Caching, timeouts, and cost

Retrieval results cached by (normalized_query) for 2–10 minutes.

Generation cut at 60–90s; the stream ends with a done event either way.

I log tokens_out and tokens/sec to keep an eye on costs and perceived speed.

Observability (just enough)

Metrics: p50/p95 first-byte, total latency, error rate (by cause), cache hit rate.

Logs: one record per chat with query, top sources, model, duration, bytes.

Feature toggles let me adjust the hybrid weights or disable re-ranking without redeploy.

What went wrong (and got fixed)

Media vs. static confusion broke blog images used as citations in early tests. Root cause: missing /media/ route and incorrect MEDIA_URL. Fixed by adding a media handler in urls.py and double-checking storage backends.

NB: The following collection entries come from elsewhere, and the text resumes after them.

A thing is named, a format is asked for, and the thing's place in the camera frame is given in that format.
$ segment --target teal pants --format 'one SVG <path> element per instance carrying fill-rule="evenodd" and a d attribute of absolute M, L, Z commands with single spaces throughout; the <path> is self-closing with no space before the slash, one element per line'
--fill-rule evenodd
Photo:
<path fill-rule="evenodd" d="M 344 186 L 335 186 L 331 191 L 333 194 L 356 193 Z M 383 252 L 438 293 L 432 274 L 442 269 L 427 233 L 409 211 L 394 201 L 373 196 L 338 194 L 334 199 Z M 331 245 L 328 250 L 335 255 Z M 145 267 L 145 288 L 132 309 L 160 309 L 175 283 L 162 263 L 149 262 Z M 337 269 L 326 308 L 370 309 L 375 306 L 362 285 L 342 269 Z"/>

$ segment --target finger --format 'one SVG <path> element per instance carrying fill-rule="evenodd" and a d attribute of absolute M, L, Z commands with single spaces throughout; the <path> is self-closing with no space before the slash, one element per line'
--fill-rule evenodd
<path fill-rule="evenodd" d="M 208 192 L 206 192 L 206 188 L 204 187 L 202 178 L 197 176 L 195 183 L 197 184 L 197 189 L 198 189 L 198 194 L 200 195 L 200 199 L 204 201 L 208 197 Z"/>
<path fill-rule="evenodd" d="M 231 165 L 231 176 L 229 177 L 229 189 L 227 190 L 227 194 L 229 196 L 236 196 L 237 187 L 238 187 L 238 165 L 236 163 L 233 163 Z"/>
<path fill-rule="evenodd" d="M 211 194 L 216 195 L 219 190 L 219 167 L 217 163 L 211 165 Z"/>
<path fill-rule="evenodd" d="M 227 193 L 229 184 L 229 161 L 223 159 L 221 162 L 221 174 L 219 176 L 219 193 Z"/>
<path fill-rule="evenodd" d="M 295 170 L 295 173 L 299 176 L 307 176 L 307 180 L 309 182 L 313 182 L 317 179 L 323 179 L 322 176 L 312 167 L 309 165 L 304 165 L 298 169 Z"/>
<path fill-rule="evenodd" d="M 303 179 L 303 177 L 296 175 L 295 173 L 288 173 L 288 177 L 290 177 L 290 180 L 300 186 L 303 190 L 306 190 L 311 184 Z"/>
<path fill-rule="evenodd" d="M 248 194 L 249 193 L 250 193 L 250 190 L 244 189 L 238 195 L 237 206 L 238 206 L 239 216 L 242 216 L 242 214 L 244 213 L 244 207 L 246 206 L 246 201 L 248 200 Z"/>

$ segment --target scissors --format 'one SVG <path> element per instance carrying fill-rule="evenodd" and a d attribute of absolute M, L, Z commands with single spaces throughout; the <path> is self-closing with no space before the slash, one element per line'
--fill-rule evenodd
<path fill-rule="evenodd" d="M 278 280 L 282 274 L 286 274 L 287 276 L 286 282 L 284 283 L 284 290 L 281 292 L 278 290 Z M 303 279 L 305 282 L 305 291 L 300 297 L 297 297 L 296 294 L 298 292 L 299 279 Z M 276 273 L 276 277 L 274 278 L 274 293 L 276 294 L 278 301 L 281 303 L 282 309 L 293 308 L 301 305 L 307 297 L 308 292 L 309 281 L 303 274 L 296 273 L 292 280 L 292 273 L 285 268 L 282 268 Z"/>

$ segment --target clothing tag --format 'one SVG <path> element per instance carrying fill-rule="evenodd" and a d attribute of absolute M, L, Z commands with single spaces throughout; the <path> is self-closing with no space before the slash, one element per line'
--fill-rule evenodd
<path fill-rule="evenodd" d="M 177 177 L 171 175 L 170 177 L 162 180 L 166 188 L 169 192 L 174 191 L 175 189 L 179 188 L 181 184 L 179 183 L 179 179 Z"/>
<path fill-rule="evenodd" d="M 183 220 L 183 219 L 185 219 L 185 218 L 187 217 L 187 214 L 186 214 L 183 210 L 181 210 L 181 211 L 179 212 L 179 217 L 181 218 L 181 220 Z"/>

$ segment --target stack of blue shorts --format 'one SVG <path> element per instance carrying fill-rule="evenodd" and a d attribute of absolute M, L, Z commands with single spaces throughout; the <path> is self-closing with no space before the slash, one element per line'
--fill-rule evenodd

Manifest 500s: {% static 'images/png/og-default.png' %} wasn’t in the source dir, so CompressedManifestStaticFilesStorage 500’d the homepage. I added the file under core/static/... and recollected. Now I run a static assets smoke test after deploy.

Roadmap

Why-this-source tooltips that highlight the matching sentence.

Follow-up question generator that helps users refine queries when recall looks weak.

Eval harness with a tiny set of prompts to track quality across model versions.

Team mode later: private docs per project, same pipeline.

Try it & tell me what hurts

You can open the Copilot from the site header. If it confuses you, answer slowly, or cites the wrong thing, please send me the query. This project gets better with real feedback—and I’m building it out in the open for that reason.

Thanks for reading. Onward to a calmer, faster helper.